I could get used to this heart rate thing. My watch, which is a Polar watch, is nice. If you haven't read the post about me getting one, skip down below and then come back here. It'll make more sense.
I strapped on the sensor around my torso and went about my workout. One unexpected positive side effect was that the machines I used read my heart rate monitor as well. The bike I used to warm up and the treadmill I used during my cardio portion of my workout had the same measurements as my watch did.
My resting heart rate was at around 51 or so, which is pretty good. I got my heart rate up to around 120 after my 5-minute warmup session. I did four different weightlifting exercises, all on machines. I found that my third set in each was the one my heart rate increased the most afterwards. I got my heart rate up to the 140s during the third sets of all of them. For the most part, though, it was around 120 or 130.

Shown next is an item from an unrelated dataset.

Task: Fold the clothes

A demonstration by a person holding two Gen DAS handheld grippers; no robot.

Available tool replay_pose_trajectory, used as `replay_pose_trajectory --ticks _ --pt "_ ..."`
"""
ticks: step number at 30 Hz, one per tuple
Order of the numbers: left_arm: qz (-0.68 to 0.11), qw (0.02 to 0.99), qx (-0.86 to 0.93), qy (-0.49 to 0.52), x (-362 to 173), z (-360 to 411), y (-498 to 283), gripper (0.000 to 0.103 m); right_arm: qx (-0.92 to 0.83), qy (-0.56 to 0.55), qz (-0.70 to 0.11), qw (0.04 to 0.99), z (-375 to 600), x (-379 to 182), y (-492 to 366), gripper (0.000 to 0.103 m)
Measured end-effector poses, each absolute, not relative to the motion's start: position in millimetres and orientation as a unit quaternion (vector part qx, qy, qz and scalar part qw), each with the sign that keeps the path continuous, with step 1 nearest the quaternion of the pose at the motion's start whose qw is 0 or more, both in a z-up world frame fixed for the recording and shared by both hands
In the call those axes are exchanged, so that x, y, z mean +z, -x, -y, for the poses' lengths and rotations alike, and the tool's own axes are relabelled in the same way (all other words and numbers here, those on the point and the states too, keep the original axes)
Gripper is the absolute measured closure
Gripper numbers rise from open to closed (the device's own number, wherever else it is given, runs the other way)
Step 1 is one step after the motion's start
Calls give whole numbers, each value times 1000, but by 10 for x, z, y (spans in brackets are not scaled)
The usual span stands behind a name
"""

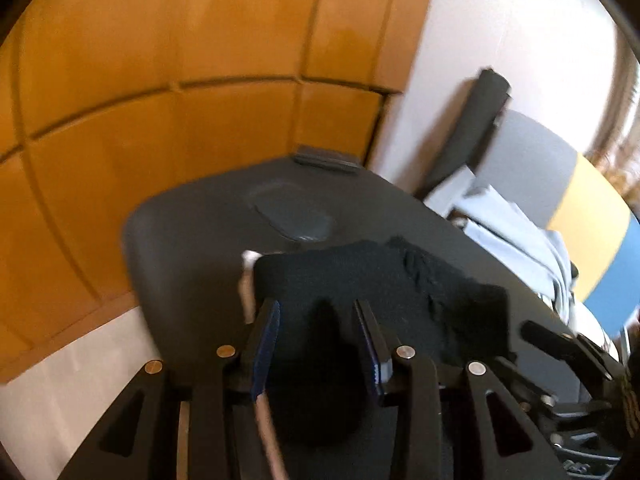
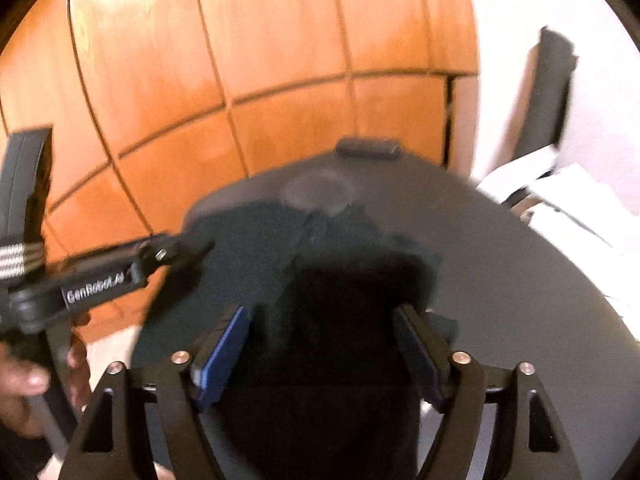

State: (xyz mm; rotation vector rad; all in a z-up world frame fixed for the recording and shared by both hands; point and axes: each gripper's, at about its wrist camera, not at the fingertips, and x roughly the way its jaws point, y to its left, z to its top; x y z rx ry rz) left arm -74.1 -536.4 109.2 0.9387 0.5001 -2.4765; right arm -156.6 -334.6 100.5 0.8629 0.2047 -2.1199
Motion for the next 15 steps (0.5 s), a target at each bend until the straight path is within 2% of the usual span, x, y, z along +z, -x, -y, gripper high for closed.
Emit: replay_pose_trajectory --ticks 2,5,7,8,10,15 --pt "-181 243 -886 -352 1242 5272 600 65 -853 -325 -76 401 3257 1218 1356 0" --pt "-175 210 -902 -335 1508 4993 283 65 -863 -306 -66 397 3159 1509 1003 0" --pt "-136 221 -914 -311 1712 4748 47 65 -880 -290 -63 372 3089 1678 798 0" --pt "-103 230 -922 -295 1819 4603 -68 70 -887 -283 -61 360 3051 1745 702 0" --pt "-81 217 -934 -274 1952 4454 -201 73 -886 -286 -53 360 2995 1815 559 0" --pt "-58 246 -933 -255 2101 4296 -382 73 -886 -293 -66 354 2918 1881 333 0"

On the cardio part, I saw some intersting things. I wish I could have kept track of the times and the heart rates during those specific times but I made some mental notes.
After my 5-minute warmup, my heart rate was at about 120 or so. Initially, my heart rate got up to around 160 when I ran at 7.3 and dipped down to the low 150s during the 5.7 times. At the end of my first 12-minutes of rounds, my heart rate was somewhere in the low 160s during the last 5.7 run. I walked three minutes and it got down to the high 140s.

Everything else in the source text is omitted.